<<<<

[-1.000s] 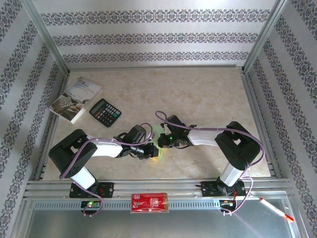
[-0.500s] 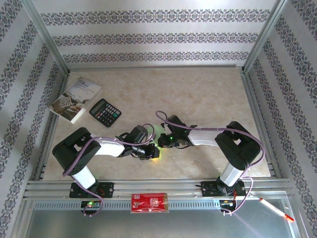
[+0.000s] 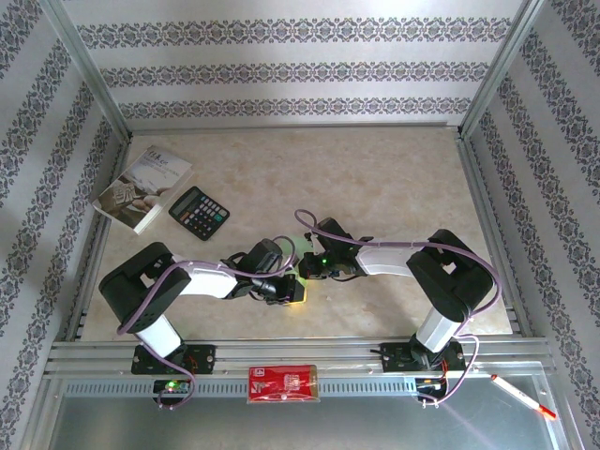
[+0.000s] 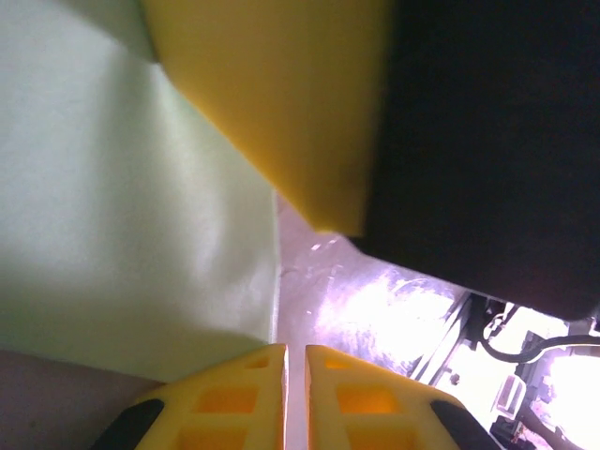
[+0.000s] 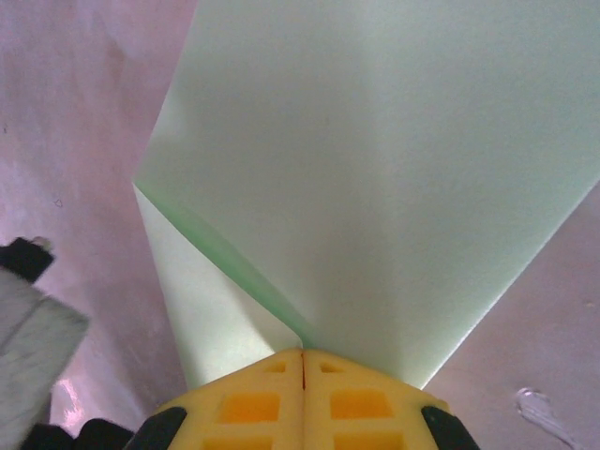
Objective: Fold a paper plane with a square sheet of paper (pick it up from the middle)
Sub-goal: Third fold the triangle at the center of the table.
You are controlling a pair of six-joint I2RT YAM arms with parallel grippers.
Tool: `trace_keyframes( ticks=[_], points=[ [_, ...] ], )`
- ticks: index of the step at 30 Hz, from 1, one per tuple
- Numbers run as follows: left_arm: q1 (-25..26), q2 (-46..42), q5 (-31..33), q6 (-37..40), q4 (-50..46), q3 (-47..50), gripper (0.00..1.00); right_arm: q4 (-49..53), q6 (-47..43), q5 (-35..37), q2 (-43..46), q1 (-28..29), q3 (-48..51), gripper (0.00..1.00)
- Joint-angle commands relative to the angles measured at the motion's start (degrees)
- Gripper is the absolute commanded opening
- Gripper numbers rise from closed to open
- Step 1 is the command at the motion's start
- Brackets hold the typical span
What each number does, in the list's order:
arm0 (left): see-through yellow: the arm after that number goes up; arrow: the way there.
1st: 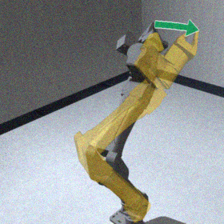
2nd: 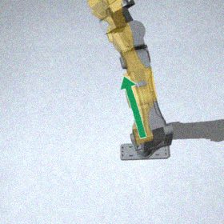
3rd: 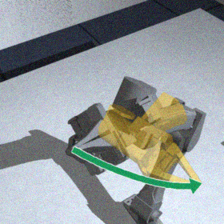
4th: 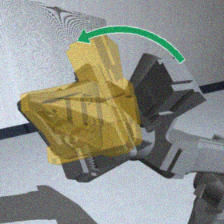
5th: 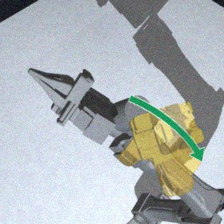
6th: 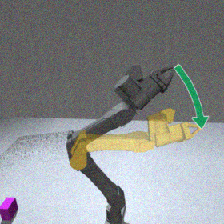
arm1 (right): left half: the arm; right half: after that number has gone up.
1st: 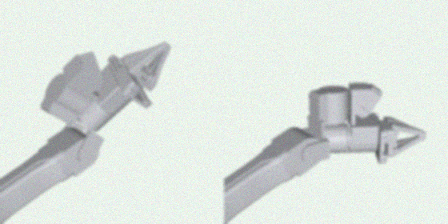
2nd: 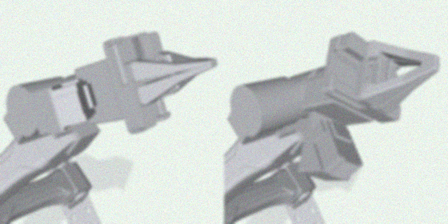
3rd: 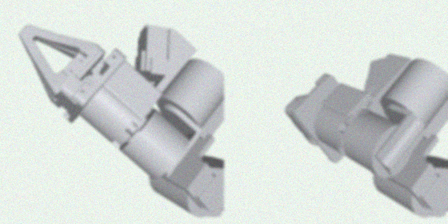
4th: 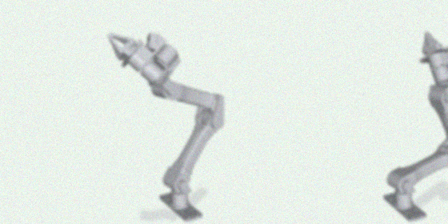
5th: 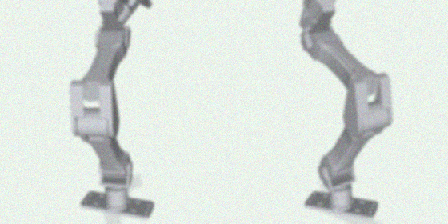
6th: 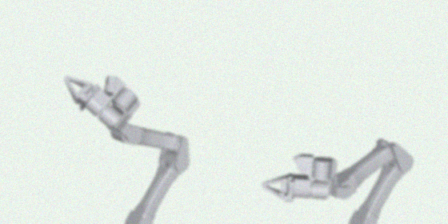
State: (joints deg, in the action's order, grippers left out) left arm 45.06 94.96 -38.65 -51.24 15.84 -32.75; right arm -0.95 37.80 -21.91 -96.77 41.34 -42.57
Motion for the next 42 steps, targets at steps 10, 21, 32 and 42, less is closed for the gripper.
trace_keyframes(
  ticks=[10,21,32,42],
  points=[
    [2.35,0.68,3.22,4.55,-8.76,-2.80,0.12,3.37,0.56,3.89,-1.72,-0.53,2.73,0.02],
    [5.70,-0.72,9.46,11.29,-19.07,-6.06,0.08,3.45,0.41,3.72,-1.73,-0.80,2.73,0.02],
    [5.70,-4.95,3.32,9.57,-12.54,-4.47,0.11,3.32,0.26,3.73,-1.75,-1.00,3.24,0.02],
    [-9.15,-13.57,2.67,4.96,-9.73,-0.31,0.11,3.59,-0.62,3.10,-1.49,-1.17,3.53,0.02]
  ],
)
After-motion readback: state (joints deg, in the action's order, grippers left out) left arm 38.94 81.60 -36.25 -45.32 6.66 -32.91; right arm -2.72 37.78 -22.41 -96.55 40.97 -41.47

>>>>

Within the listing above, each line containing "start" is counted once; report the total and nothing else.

2